I thought, in honor of this past weekend’s True/False Film Fest and 86th Academy Awards, that I’d pay homage to the last thing remembered from the Oscars.

It’s the reason you can’t get “My Heart Will Go On” by Celine Dion out of your head and the powerful backdrop that pushes good movies into the atmosphere of greatness: music in films.

Nothing can be said more about the direction a director takes a movie, the charisma an actor or actress supplies to awe-inspiring scenes, or the visual experience that takes viewers to imagination nation. But it’s the music that always paves the way for that enlightening mood, that inspiring aura, we as moviegoers yearn so deeply for.

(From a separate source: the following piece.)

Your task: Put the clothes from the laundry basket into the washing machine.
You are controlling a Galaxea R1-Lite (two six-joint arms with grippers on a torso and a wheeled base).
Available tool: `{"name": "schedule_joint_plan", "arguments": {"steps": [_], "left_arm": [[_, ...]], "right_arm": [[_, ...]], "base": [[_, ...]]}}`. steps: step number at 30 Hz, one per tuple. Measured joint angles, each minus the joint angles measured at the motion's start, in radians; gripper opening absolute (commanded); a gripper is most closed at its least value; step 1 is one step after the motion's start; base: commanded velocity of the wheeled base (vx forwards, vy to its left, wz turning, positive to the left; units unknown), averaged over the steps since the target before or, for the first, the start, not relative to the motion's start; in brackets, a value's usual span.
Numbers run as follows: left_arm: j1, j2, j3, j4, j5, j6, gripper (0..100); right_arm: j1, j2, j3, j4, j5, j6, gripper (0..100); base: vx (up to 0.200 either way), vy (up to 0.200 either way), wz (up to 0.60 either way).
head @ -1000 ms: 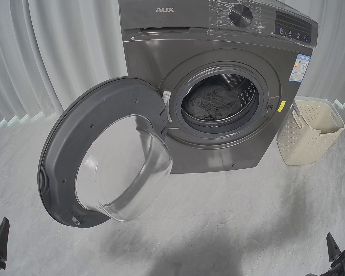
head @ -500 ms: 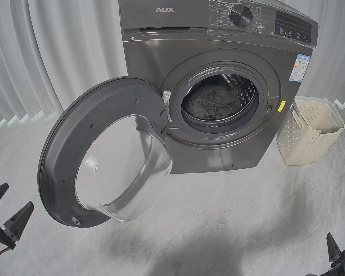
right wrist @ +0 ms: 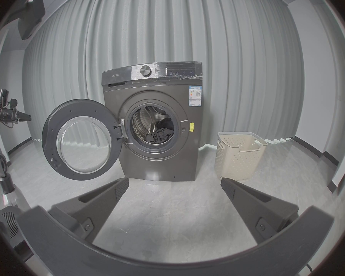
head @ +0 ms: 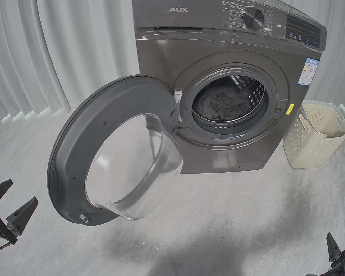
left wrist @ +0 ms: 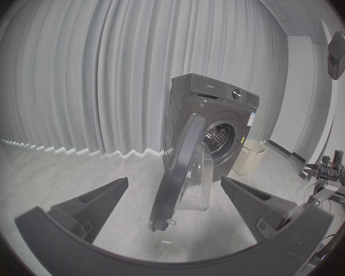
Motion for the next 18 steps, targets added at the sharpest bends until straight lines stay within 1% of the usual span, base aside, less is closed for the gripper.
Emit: {"name": "schedule_joint_plan", "arguments": {"steps": [4, 7, 11, 15, 18], "left_arm": [[-0.013, 0.038, -0.001, -0.049, -0.001, 0.0, 100], [-0.029, 0.082, -0.001, -0.088, -0.024, 0.0, 100], [-0.061, 0.145, -0.006, -0.115, -0.073, 0.001, 100], [-0.089, 0.216, -0.019, -0.138, -0.092, 0.006, 100], [-0.101, 0.284, -0.03, -0.188, -0.096, 0.01, 100]], "right_arm": [[0.0, 0.0, 0.0, 0.0, 0.0, 0.0, 100], [0.0, 0.0, 0.0, 0.0, 0.0, 0.0, 100], [0.0, 0.001, 0.0, 0.0, 0.0, 0.0, 100], [0.0, 0.001, 0.0, 0.0, 0.0, 0.0, 100], [0.0, 0.001, 0.0, 0.0, 0.0, 0.0, 100]], "base": [[0.0, 0.0, 0.0], [0.0, 0.0, 0.0], [0.0, 0.0, 0.0], [0.0, 0.0, 0.0], [0.0, 0.0, 0.0]]}}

Whether it’s a collection of phenomenal tracks throughout the course of four generations or a score that leaves audiences sobbing, soundtracks truly can make or break a movie.

Below is list of my five favorite soundtracks. These gold-status compilations hold the songs that bring every emotion phenomenal movies supply, with just a touch of sentimental value. You might forget that one actor’s name, but you never forget the song that played during the ending credits.

“Dazed and Confused”

The ultimate teenage summer movie, “Dazed and Confused” is a film that brought to life every fantasy-turned-reality spectrum of the ’70s high school legacy. With each song touching on the theme of the scene perfectly, this soundtrack screams, “The keg’s tapped!” like only rock ’n’ roll can.

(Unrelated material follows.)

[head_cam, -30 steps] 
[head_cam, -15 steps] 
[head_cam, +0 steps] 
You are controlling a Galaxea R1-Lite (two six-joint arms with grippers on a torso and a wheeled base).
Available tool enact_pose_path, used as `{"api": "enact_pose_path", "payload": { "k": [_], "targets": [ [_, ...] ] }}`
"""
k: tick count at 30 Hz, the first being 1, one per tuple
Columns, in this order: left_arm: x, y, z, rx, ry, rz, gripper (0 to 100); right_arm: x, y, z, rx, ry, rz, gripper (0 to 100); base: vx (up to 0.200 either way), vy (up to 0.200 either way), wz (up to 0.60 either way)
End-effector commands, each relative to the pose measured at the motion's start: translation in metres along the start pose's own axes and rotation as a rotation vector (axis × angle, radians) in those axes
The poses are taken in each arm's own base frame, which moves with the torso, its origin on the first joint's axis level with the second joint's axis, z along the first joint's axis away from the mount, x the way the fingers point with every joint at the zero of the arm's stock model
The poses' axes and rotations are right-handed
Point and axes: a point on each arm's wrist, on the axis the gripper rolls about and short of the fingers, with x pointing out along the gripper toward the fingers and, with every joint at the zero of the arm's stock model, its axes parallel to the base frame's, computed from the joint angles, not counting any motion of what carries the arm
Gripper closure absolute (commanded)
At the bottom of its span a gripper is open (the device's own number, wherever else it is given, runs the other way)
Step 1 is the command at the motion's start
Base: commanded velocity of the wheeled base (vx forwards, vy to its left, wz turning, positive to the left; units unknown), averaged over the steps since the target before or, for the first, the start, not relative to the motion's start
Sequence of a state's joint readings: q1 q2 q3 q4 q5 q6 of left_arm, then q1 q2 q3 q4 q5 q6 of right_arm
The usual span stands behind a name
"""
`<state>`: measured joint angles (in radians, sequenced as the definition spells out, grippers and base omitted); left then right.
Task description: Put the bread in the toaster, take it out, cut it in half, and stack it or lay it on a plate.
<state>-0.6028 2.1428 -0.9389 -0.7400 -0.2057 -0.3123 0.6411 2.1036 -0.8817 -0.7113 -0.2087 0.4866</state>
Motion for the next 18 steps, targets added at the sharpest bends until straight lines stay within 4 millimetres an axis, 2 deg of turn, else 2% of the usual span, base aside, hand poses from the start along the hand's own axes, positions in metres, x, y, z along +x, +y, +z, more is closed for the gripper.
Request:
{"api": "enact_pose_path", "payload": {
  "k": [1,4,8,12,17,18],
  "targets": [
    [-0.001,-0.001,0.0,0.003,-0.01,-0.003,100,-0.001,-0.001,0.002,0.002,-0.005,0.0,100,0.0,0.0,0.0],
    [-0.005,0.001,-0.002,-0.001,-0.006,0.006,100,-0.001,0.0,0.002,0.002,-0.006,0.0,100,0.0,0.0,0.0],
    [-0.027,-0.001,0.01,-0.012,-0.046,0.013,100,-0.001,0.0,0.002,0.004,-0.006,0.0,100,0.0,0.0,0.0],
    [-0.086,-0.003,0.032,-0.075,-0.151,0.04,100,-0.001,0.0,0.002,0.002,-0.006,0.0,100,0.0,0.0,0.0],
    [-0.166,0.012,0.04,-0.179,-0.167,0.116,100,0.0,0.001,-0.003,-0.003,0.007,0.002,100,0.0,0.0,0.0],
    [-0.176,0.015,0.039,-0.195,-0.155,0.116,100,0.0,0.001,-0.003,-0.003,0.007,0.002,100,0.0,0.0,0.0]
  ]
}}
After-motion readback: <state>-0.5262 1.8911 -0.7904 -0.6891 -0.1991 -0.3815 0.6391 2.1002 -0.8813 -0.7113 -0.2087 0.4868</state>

Key Tracks: “Slow Ride” by Foghat, “Sweet Emotion” by Aerosmith, “No More Mr. Nice Guy” by Alice Cooper

“Pulp Fiction”

Undeniably brilliant in every possible way, this flick shows Tarantino’s consistent direction of cinema, with some of the most memorable scenes of all time (even if you’d rather not remember — you know I’m talking about the gimp). The soundtrack only adds to the fear, ferocity and fruitfulness of “Pulp Fiction.”

KT: “Misirlou” by Dick Dale, “Son of a Preacher Man” by Dusty Springfield, “Surf Rider” by The Lively Ones

“Almost Famous”

My favorite movie of all time, “Almost Famous” is a rock ‘n’ roll classic and includes the most fitting soundtrack. Unsurprisingly, “Almost Famous” leaves a mark on viewers with a little Zeppelin, a little ’70s soft rock and a sing-along scene with some Elton John that moves audiences practically more than the movie itself.

KT: “America” by Simon and Garfunkel, “Sparks” by The Who, “That’s the Way” by Led Zeppelin

“The Wolf of Wall Street”

If the scoundrels running Wall Street are as frightening as this movie depicts, Martin Scorsese came up with a movie well worth the three hours it uses. The soundtrack includes a captivating usage of “Mrs. Robinson” as the bad guys are finally brought down, leaving viewers confused on who to root for. This movie shows how well music can take over a scene after one simple chord.

KT: “Mrs. Robinson,” by The Lemonheads, “Smokestack Lightnin’” by Howlin’ Wolf, “Sloop John B” by The Beach Boys

”Friday Night Lights”

A score more than an actual soundtrack, the rock-instrumental aficionados Explosions in the Sky supply a dusty, passionate soundwave that matches up perfectly with every crunching tackle and character downfall. That string section … it’ll put that knot in your throat.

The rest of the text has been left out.